The whole listing should be retyped word for word, apart from the pictures it holds.

#### Information supplied:

....

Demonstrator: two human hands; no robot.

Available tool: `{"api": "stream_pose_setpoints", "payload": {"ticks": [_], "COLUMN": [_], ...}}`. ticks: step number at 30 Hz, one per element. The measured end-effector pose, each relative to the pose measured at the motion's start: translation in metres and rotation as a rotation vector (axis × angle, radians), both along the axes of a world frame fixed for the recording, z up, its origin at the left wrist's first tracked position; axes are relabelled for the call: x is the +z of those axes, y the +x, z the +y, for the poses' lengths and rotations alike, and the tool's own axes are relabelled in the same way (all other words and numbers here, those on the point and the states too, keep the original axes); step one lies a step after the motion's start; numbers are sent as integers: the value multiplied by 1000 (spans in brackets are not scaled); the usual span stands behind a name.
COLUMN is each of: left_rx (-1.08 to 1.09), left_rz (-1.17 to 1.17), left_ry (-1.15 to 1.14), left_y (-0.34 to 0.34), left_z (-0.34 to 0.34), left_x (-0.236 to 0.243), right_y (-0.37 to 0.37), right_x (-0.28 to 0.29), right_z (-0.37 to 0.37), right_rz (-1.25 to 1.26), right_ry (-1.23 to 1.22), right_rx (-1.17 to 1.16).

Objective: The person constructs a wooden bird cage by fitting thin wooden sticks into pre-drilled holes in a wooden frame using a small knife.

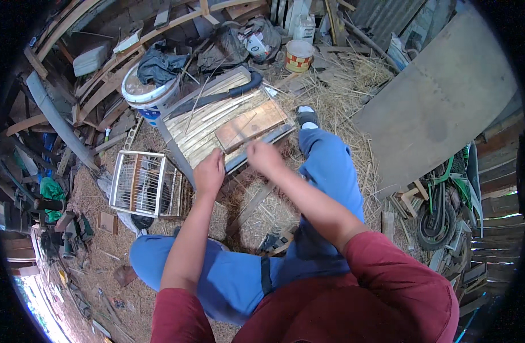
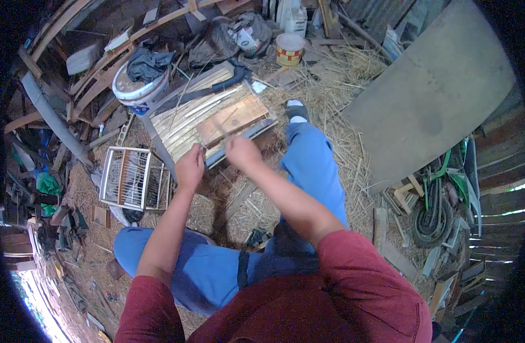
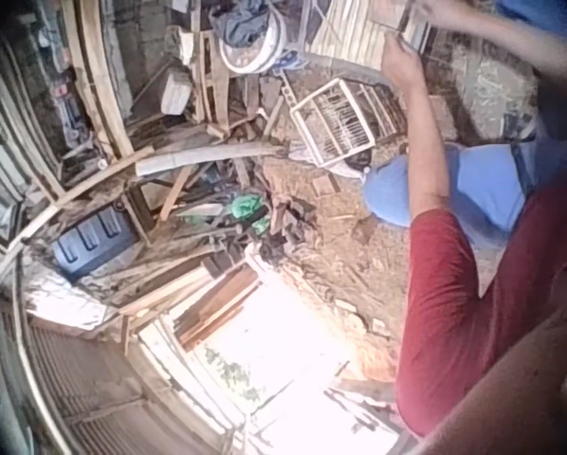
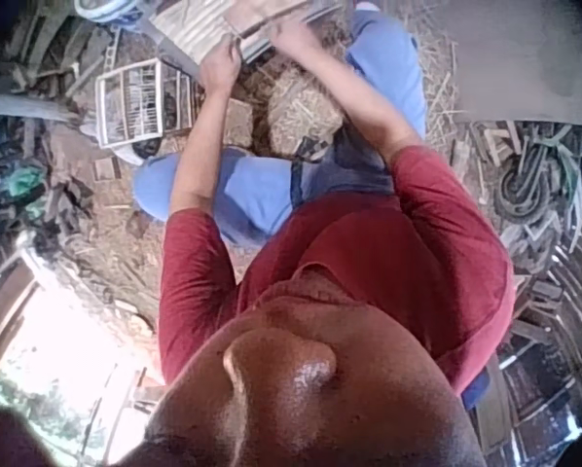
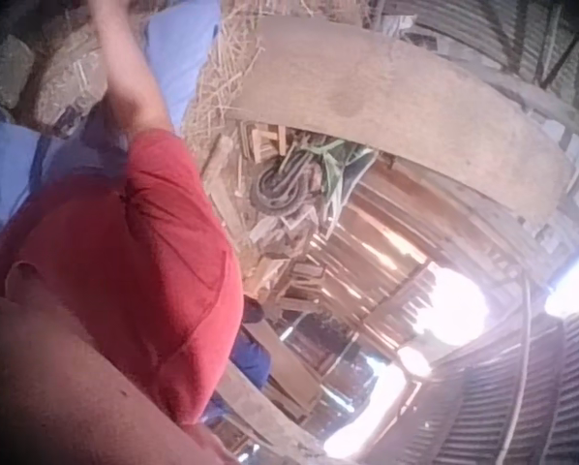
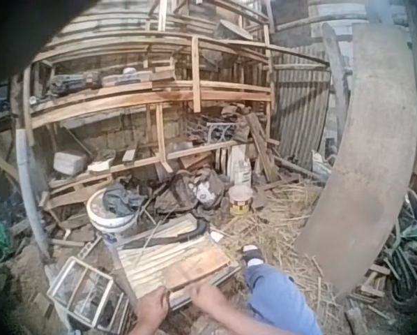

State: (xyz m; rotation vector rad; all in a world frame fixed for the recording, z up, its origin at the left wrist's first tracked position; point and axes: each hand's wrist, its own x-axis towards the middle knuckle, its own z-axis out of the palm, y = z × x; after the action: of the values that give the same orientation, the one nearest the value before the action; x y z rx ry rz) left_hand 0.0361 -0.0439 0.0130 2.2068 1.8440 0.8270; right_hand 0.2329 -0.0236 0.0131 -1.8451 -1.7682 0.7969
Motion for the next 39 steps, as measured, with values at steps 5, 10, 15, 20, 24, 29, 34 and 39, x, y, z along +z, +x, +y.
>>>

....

#### Reply:
Demonstrator: two human hands; no robot.

Available tool: `{"api": "stream_pose_setpoints", "payload": {"ticks": [_], "COLUMN": [_], ...}}`. ticks: step number at 30 Hz, one per element. The measured end-effector pose, each relative to the pose measured at the motion's start: translation in metres and rotation as a rotation vector (axis × angle, radians), both along the axes of a world frame fixed for the recording, z up, its origin at the left wrist's first tracked position; axes are relabelled for the call: x is the +z of those axes, y the +x, z the +y, for the poses' lengths and rotations alike, and the tool's own axes are relabelled in the same way (all other words and numbers here, those on the point and the states too, keep the original axes); step one lies a step after the motion's start; numbers are sent as integers: the value multiplied by 1000 (spans in brackets are not scaled); the usual span stands behind a name.
COLUMN is each of: left_rx (-1.08 to 1.09), left_rz (-1.17 to 1.17), left_ry (-1.15 to 1.14), left_y (-0.34 to 0.34), left_z (-0.34 to 0.34), left_x (-0.236 to 0.243), right_y (-0.37 to 0.37), right_x (-0.28 to 0.29), right_z (-0.37 to 0.37), right_rz (-1.25 to 1.26), right_ry (-1.23 to 1.22), right_rx (-1.17 to 1.16).

Objective: The person constructs a wooden bird cage by fitting thin wooden sticks into pre-drilled holes in a wooden frame using a small knife.


State: (xyz m; rotation vector rad; all in a world frame fixed for the recording, z up, its origin at the left wrist's first tracked position; point and axes: each hand's wrist, its own x-axis towards the middle knuckle, its own z-axis out of the palm, y = z × x; after the action: of the values that give the same orientation, the one nearest the value before the action; x y z rx ry rz) left_hand 0.0361 -0.0439 0.0130 2.2068 1.8440 0.8270; right_hand 0.2329 -0.0236 0.0131 -1.8451 -1.7682 0.7969
Motion for the next 39 steps, as measured, with values at steps 5, 10, 15, 20, 24, 29, 34 and 39, x, y, z along +z, +x, +y.
>>>

This output is complete.